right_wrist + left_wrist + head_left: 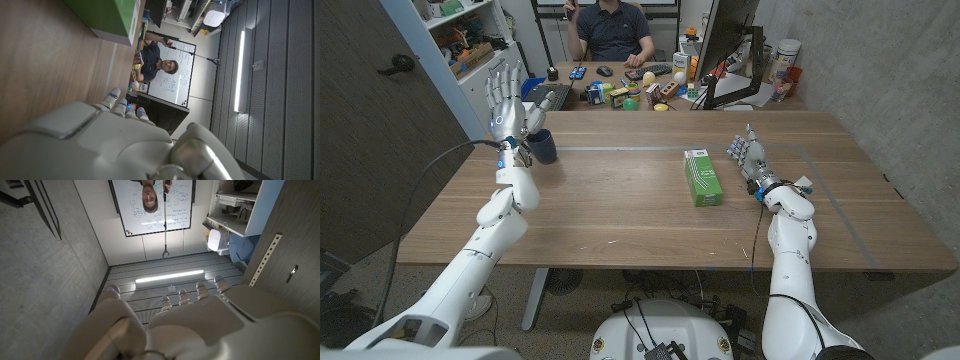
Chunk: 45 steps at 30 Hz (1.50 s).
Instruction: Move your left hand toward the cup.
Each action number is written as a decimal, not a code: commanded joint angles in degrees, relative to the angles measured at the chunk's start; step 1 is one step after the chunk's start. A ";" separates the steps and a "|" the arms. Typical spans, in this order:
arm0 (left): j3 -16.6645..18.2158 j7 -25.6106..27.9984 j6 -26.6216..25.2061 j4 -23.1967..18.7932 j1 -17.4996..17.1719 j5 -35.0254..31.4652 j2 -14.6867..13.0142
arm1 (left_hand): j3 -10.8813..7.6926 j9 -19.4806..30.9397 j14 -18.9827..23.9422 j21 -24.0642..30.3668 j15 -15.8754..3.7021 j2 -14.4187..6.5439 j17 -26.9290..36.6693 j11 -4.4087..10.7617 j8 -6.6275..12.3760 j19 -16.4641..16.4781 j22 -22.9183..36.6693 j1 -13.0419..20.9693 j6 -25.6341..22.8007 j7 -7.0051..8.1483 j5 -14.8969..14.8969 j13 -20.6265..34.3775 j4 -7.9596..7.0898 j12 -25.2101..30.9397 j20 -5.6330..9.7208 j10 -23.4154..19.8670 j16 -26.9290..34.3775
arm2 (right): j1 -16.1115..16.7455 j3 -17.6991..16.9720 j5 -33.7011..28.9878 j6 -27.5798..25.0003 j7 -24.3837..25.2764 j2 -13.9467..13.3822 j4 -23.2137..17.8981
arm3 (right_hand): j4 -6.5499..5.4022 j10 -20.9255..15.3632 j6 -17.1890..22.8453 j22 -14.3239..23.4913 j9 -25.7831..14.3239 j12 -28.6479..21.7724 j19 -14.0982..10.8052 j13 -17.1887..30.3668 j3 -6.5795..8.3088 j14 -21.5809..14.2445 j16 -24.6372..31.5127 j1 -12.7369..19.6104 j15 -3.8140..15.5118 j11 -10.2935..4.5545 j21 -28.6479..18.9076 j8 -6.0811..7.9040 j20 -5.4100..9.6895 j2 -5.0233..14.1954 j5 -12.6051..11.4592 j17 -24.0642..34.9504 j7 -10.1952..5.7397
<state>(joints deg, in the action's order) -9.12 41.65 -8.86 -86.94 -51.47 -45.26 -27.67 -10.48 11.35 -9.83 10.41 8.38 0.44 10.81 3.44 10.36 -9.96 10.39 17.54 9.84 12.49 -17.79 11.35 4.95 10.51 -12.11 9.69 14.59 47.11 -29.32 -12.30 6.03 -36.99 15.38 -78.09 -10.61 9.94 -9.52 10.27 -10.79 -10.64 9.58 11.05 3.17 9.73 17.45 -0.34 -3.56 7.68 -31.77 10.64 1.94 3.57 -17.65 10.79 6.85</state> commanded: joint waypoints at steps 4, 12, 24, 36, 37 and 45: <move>-5.68 -10.87 -12.49 5.03 8.38 -6.86 -3.02 | 0.05 0.40 -10.28 0.04 1.33 0.17 0.35 -1.01 0.41 -12.21 0.23 0.80 8.30 0.20 0.24 0.37 0.71 0.41 -0.43 8.79 -1.04 | -0.38 0.03 -1.19 -0.43 -0.08 0.64 -0.15 | -0.23 4.43 -2.91 0.20 -0.18 -0.43 14.45 0.13 -0.44 12.24 0.06 -0.07 -0.38 0.20 0.27 0.44 3.76 6.11 -0.41 0.21 1.36; -8.31 -13.72 -12.63 9.60 11.89 -7.47 -3.62 | 0.31 0.74 -7.50 0.35 0.77 0.11 0.48 -1.87 1.41 -12.78 0.31 1.01 7.80 0.21 0.33 0.58 0.86 1.76 -0.45 5.69 0.04 | -0.57 -0.14 -1.77 -0.18 0.37 0.62 0.52 | -0.23 4.40 -2.92 0.20 -0.18 -0.43 14.58 0.13 -0.54 12.23 0.04 -0.07 -0.50 0.17 0.47 0.44 3.60 6.11 -0.41 0.20 1.34; -10.76 -20.08 -9.34 15.47 15.30 -5.07 -4.28 | 0.76 1.13 -7.31 1.87 0.43 0.12 0.43 -3.13 2.76 -9.81 0.75 1.67 5.53 0.18 0.19 0.84 1.33 1.87 -0.35 6.08 -0.14 | -0.94 -0.65 -1.90 -0.52 0.39 0.89 0.84 | -0.21 4.48 -2.99 0.20 -0.18 -0.39 14.59 0.13 -0.65 12.17 0.00 -0.04 -0.82 0.01 0.70 0.42 3.27 6.13 -0.43 0.18 1.21; -13.93 -25.73 -5.66 21.78 18.38 -4.23 -4.23 | 0.86 1.39 -5.15 3.64 -1.53 0.36 0.49 -3.65 4.40 -3.00 0.86 3.77 1.72 0.11 -1.14 1.27 2.50 3.45 -0.23 1.72 0.50 | -1.34 -0.79 -1.90 0.33 0.19 0.86 1.59 | -0.22 4.69 -3.07 0.19 -0.17 -0.32 14.75 0.13 -0.82 12.35 -0.13 -0.06 -1.39 -0.06 1.01 0.40 2.75 6.07 -0.44 0.17 1.04; -14.39 -27.57 -5.53 22.19 18.87 -4.13 -4.20 | 0.85 1.40 -5.04 3.67 -1.55 0.36 0.49 -3.64 4.44 -2.86 0.85 3.83 1.61 0.11 -1.18 1.28 2.53 3.46 -0.24 1.68 0.54 | -1.35 -0.77 -2.01 0.55 0.31 0.83 1.70 | -0.22 4.74 -3.10 0.19 -0.18 -0.30 14.77 0.13 -0.84 12.37 -0.14 -0.06 -1.45 -0.07 1.03 0.39 2.74 6.06 -0.44 0.17 1.08; -15.62 -27.84 -3.26 24.71 20.05 -4.11 -3.68 | 0.68 1.33 0.60 5.18 -3.11 0.90 0.19 -2.63 6.51 5.56 0.53 6.91 -4.54 0.09 -2.54 1.23 3.64 4.25 -0.06 -2.18 1.91 | -1.54 -1.09 -1.66 0.68 0.41 1.11 1.72 | -0.22 4.66 -3.08 0.19 -0.17 -0.35 14.69 0.13 -0.94 12.30 -0.15 -0.07 -1.66 -0.16 1.14 0.40 2.56 6.03 -0.44 0.16 1.08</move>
<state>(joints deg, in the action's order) -22.49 16.35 -15.26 -66.44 -33.62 -49.73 -31.78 -9.48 12.56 -9.58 15.15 5.67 1.36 10.92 0.93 16.14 -5.87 10.92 23.32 6.37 12.40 -19.96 12.42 8.15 14.52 -12.13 7.91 16.16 45.85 -30.10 -14.14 6.19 -36.76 16.24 -76.67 -10.60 9.94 -9.52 10.26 -10.78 -10.64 9.58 11.04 2.70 9.82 17.45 -0.34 -4.93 7.68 -30.71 10.64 1.94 3.56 -17.65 10.78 6.85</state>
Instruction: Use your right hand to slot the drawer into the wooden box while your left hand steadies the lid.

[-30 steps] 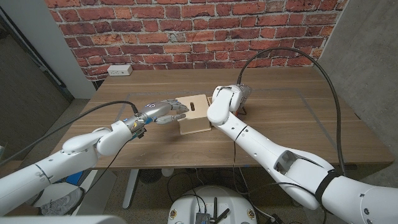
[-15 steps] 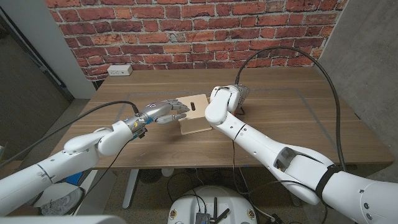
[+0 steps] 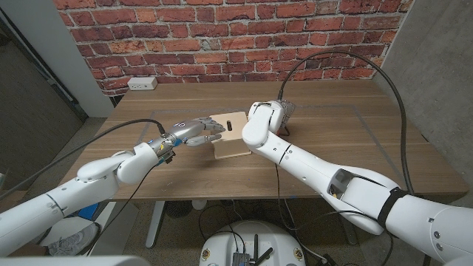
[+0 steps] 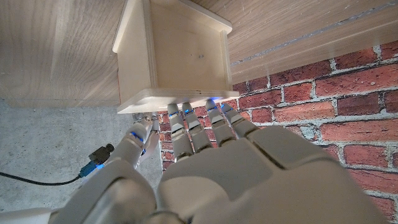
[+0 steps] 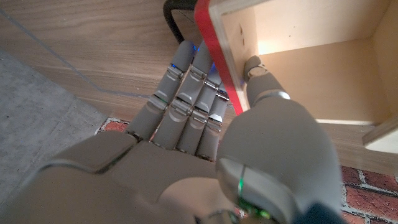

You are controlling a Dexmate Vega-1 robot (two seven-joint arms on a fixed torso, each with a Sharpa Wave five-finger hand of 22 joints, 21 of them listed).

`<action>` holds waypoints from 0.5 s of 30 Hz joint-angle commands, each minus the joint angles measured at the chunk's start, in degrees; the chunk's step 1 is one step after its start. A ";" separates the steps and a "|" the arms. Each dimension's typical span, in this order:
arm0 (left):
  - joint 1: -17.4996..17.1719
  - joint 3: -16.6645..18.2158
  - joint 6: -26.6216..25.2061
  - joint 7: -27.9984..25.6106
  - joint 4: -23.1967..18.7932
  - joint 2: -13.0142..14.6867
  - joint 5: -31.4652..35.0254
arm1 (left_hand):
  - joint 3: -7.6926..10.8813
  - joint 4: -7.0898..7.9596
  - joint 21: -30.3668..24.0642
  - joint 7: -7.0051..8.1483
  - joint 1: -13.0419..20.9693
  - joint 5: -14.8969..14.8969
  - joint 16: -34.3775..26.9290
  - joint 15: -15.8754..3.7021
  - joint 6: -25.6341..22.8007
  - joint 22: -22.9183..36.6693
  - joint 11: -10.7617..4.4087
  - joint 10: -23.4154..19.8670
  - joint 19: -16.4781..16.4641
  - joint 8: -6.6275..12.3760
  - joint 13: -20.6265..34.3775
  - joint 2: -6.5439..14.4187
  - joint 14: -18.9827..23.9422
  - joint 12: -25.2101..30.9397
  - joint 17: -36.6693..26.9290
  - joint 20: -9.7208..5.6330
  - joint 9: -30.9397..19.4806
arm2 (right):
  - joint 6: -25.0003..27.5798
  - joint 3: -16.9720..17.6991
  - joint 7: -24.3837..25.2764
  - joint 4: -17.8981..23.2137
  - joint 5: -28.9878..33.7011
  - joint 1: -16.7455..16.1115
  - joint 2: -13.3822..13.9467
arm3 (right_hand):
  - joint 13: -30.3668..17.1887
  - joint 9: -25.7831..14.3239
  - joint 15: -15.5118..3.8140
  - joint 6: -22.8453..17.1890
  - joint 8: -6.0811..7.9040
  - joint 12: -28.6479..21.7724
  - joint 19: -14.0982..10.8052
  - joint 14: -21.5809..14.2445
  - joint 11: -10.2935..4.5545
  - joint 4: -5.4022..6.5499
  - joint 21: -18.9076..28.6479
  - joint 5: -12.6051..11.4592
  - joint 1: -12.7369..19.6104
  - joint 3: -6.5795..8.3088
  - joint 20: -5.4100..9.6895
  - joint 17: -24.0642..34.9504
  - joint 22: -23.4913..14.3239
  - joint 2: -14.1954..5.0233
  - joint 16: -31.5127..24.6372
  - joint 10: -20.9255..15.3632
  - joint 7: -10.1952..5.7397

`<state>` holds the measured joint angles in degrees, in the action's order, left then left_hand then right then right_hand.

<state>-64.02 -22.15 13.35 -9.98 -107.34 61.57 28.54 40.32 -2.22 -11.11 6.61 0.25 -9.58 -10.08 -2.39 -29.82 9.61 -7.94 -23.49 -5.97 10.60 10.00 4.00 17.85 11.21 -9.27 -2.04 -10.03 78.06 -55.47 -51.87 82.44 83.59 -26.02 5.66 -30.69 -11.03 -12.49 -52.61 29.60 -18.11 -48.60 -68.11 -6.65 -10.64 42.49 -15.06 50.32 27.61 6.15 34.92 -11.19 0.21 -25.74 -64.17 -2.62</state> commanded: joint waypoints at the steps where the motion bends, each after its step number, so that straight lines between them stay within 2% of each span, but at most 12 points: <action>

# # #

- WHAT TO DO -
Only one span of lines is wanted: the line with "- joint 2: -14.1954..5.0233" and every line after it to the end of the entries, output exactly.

- TASK OUTPUT -
  - joint 2: -14.1954..5.0233
  - joint 16: -31.5127..24.6372
  - joint 10: -20.9255..15.3632
  - joint 7: -10.1952..5.7397

`<state>` holds the measured joint angles in degrees, in the action's order, left then left_hand then right then right_hand.

<state>-64.02 -22.15 13.35 -9.98 -107.34 61.57 28.54 40.32 -2.22 -11.11 6.61 0.25 -9.58 -10.08 -2.39 -29.82 9.61 -7.94 -23.49 -5.97 10.60 10.00 4.00 17.85 11.21 -9.27 -2.04 -10.03 78.06 -55.47 -51.87 82.44 83.59 -26.02 5.66 -30.69 -11.03 -12.49 -52.61 29.60 -18.11 -48.60 -68.11 -6.65 -10.64 42.49 -15.06 50.32 27.61 6.15 34.92 -11.19 0.21 -25.74 -64.17 -2.62</state> commanded: joint waypoints at the steps where the motion bends, each after its step number, so that straight lines between them stay within 2% of each span, but at most 12 points: <action>

The exercise closes with this answer.